● Data extract:
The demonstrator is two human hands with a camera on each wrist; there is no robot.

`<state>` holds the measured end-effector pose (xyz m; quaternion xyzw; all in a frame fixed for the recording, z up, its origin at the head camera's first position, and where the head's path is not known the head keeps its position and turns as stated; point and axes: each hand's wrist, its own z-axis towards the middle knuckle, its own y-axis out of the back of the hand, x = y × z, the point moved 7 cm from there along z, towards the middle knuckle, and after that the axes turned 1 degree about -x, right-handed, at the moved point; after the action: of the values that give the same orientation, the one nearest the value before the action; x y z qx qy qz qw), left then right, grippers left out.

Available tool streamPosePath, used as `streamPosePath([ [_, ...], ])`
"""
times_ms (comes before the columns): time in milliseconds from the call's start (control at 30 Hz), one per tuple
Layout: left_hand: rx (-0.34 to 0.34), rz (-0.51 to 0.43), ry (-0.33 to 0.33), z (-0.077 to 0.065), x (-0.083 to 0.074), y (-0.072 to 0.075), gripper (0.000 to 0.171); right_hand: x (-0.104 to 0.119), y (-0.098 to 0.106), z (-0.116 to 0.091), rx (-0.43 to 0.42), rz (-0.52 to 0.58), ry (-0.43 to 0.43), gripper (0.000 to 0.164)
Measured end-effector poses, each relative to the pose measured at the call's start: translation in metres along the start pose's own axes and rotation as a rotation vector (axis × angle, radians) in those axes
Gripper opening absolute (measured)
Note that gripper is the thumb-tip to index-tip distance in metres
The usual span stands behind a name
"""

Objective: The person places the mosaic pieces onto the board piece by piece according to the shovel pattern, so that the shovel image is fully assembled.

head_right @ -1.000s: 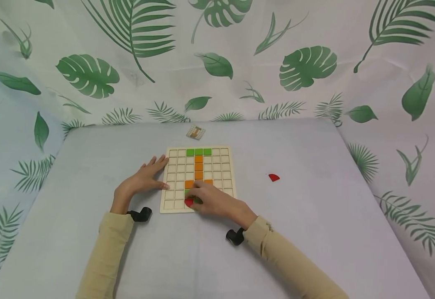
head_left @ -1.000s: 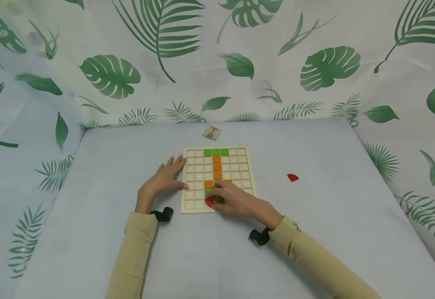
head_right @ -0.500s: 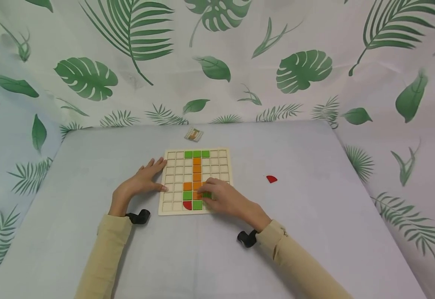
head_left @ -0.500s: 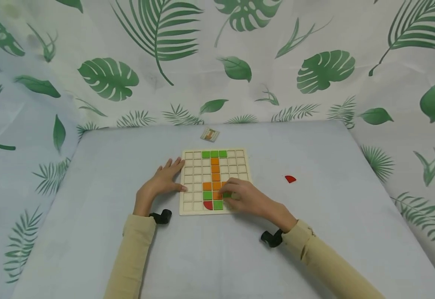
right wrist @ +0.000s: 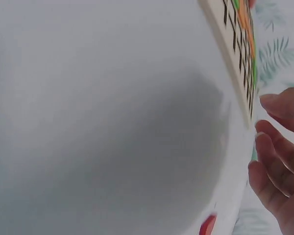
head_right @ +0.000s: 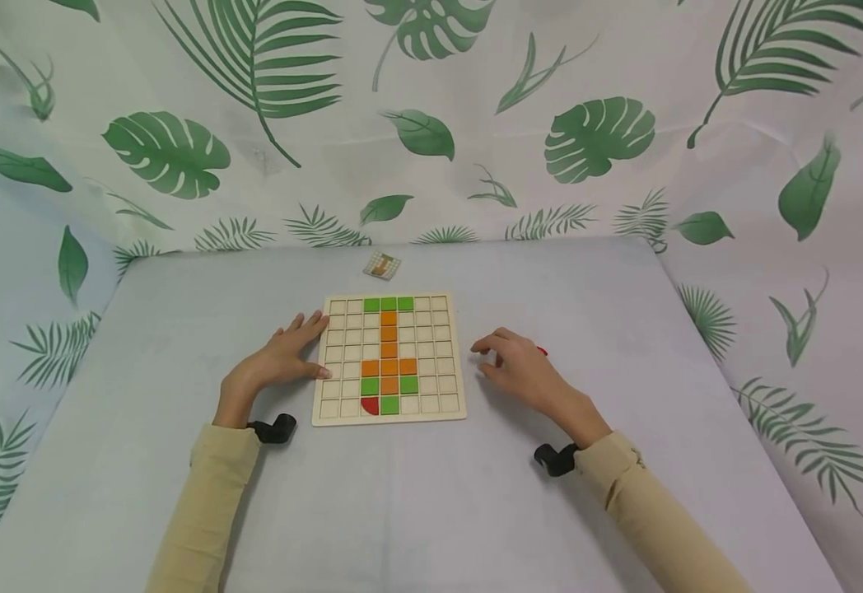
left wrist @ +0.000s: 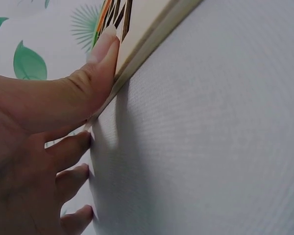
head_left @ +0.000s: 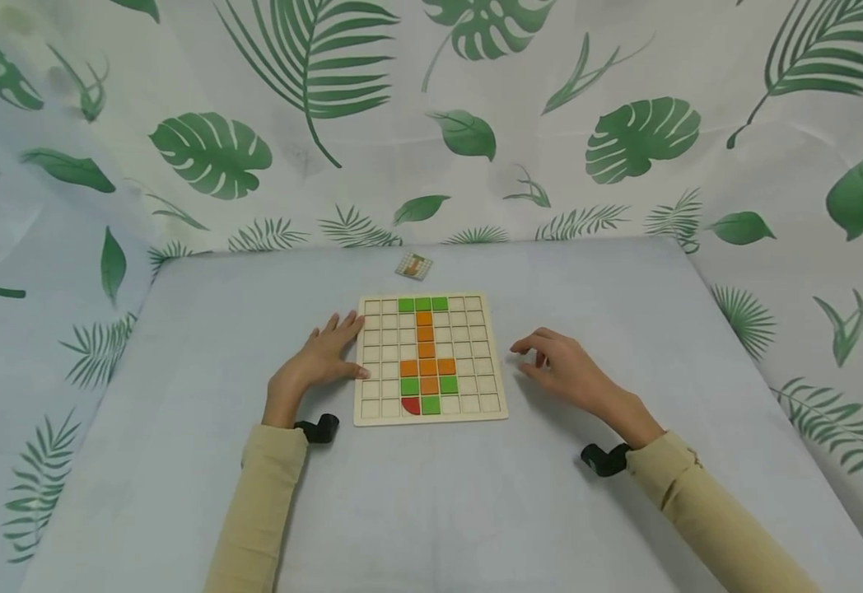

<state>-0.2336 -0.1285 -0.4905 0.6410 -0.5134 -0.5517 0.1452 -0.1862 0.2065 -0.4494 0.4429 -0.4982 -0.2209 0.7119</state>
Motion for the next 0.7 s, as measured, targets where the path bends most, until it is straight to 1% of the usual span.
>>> streamPosePath([
  [67,0.000,0.001,0.002,0.000,0.000,0.000,0.099,-0.007,0.006,-0.003,-0.022,-0.021,-0.012,0.025],
  [267,0.001,0.005,-0.004,0.000,-0.002,0.000,0.098,-0.027,0.019,-0.013,-0.056,-0.079,-0.110,0.027],
  [533,-0.001,-0.003,-0.003,-0.001,-0.002,0.000,0.099,-0.043,0.023,-0.022,-0.049,-0.112,-0.208,0.030],
  [600,-0.002,-0.003,-0.004,-0.001,-0.002,0.000,0.098,-0.047,0.024,-0.022,-0.045,-0.115,-0.220,0.032],
  [700,-0.006,-0.003,-0.002,-0.002,-0.002,0.001,0.098,-0.049,0.024,-0.021,-0.044,-0.109,-0.204,0.031],
])
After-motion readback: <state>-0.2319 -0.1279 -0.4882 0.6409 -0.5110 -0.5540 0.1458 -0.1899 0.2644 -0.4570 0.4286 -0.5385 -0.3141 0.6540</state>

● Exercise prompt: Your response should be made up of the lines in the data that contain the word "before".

● Exercise output:
`<state>` holds the measured end-effector pose (xyz m; quaternion xyzw; all in a frame fixed for the recording, z up, its origin at the head camera's first position, and where the head's path is not known the head keeps its position and turns as stated; point and axes: each hand's wrist, its own z-axis towards the middle knuckle, its own y-axis out of the back of the hand, x = y × z, the point moved 7 cm from there along z, towards the middle knuckle, and after that the axes turned 1 degree about -x, right-handed, at the moved point; after the action: of the values that give the same orientation, the one nearest the value before the action; x y z qx qy qz qw), left then right, grippers left out.
times_ms (comes before the columns): time in milliseconds from the call's start (control at 30 Hz), one per tuple

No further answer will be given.